L’usanza del “caffè sospeso” o “caffè pagato” è un’usanza tutta partenopea, nata intorno agli inizi del XX secolo, in un periodo di forte ristrettezza economica in cui, coloro che potevano permetterselo, potevano consumare un caffè pagandone due e lasciando, così, un caffè “sospeso”, ovvero già pagato per uno sconosciuto, un familiare o un amico, che non aveva la possibilità di concederselo. 

Un’altra versione della leggenda racconta che la consuetudine del caffè sospeso è nata perché, quando si andava al bar in gruppo, con amici o parenti, nascevano spesso discordie sul conto e si finiva per pagare anche caffè che nessuno aveva ordinato; in questo caso si lasciava una consumazione a beneficio del cliente successivo. Nel tempo il gesto è diventato il simbolo delle persone particolarmente felici o di buon umore che, per iniziare bene la giornata, bevevano un caffè e ne pagavano due, per chi sarebbe entrato dopo.

Offrire un caffè ad uno sconosciuto era, ed è tutt’oggi, l’esempio più lampante della generosità napoletana. Molti scrittori e filosofi hanno raccontato la bellezza del gesto del caffè sospeso, come appunto Luciano De Crescenzo, e si dice che anche Antonio De Curtis, in arte Totò, ne fosse un accanito sostenitore, distintosi sempre per la sue generosità, pare che lasciasse fino a 10 caffè sospesi in diverse caffetterie, quasi ogni giorno.

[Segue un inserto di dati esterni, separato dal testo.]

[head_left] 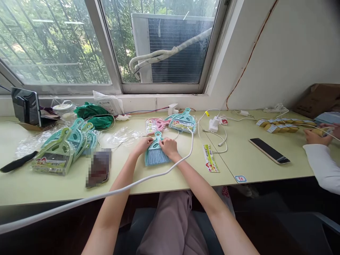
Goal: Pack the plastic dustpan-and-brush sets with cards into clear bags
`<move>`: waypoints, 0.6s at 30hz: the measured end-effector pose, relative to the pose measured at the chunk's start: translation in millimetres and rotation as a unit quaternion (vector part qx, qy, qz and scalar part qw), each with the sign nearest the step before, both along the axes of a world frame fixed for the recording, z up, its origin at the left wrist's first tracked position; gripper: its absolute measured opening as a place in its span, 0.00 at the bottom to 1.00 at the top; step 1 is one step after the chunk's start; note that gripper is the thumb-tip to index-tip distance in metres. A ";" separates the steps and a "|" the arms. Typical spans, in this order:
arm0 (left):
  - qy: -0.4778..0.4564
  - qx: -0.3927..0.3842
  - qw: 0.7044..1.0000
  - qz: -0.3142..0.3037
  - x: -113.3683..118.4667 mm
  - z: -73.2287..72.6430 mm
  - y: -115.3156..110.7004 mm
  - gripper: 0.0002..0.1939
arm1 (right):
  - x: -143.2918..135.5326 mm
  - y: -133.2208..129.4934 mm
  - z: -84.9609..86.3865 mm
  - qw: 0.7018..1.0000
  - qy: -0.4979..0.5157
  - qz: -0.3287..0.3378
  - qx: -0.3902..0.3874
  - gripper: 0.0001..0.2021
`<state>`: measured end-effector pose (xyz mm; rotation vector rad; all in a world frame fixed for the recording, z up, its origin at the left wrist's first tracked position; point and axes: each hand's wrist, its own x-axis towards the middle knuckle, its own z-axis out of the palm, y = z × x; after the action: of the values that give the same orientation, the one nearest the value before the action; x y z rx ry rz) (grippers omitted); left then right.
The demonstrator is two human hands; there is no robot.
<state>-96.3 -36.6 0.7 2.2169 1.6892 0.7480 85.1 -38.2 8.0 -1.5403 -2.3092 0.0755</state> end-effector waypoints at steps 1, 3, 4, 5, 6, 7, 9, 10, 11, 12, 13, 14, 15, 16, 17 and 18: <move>0.005 0.004 1.000 0.011 0.3 0.2 -0.1 0.12 | 1.2 1.7 -1.2 1.000 0.012 -0.006 -0.001 0.25; 0.016 0.009 0.999 0.032 1.8 -0.1 0.5 0.13 | 3.3 4.9 -2.5 0.999 0.033 -0.025 -0.006 0.24; 0.019 0.010 0.999 0.039 3.1 -0.4 0.9 0.13 | 4.4 6.2 -2.5 0.999 0.040 -0.035 -0.009 0.23; 0.020 0.009 0.999 0.042 4.8 -0.6 1.2 0.13 | 5.5 7.3 -2.3 0.998 0.045 -0.044 -0.012 0.23; 0.019 0.007 0.999 0.043 6.7 -0.6 1.3 0.14 | 6.6 8.1 -1.8 0.997 0.049 -0.051 -0.015 0.22; 0.018 0.007 0.999 0.045 8.9 -0.2 1.0 0.14 | 7.8 8.6 -1.3 0.997 0.053 -0.056 -0.017 0.22; 0.018 0.004 0.999 0.051 13.2 1.8 -0.8 0.14 | 10.2 9.4 -0.2 0.996 0.062 -0.060 -0.022 0.21; 0.022 0.000 0.998 0.055 15.1 3.4 -2.1 0.15 | 11.4 9.7 0.2 0.996 0.067 -0.062 -0.025 0.20; 0.025 -0.004 0.998 0.059 16.8 5.1 -3.6 0.15 | 12.5 10.1 0.4 0.995 0.070 -0.064 -0.029 0.20; 0.029 -0.009 0.997 0.064 18.3 7.0 -5.1 0.15 | 13.5 10.5 0.6 0.995 0.072 -0.066 -0.033 0.20; 0.033 -0.015 0.997 0.067 19.5 8.7 -6.5 0.14 | 14.5 11.1 0.8 0.994 0.073 -0.069 -0.036 0.20; 0.036 -0.019 0.997 0.069 20.7 10.2 -7.9 0.14 | 15.3 11.7 1.0 0.994 0.074 -0.070 -0.038 0.20; 0.038 -0.023 0.996 0.071 21.8 11.4 -9.2 0.14 | 16.1 12.3 1.2 0.994 0.076 -0.071 -0.040 0.20; 0.041 -0.026 0.996 0.072 23.1 12.2 -10.2 0.14 | 16.7 12.8 1.5 0.993 0.080 -0.070 -0.042 0.20; 0.042 -0.028 0.996 0.073 24.5 12.6 -11.1 0.13 | 17.2 13.4 1.9 0.993 0.087 -0.069 -0.044 0.20; 0.045 -0.030 0.996 0.075 26.1 12.6 -11.8 0.13 | 17.7 13.8 2.3 0.992 0.096 -0.067 -0.046 0.20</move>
<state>-70.2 -48.4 13.3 2.1321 1.9134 0.6307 102.7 -24.4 10.3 -1.6503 -2.0738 0.2858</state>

Nel corso degli anni, la tradizione del caffè sospeso è stata abbandonata.

Oggi tutti possono permettersi un caffè; sembrerebbe, quindi, che non ve ne sia più bisogno, ma la tradizione è tornata ad essere di moda negli ultimi anni e non solo a Napoli, ma anche in molte città italiane e anche straniere. È stata testata con successo anche in alcuni bar di Newcastle (Irlanda) della Spagna, Canada, Francia e Argentina, dove c’è una variante propria chiamata “Empanada Pendiente” ed ha ispirato altre forme solidali simili come il “libro sospeso”, nata a Palermo nel 2010 e la “rete del caffè sospeso”, una community che si occupa della diffusione di arte e cultura attraverso una serie di eventi che si tiene proprio nei bar e nelle caffetterie.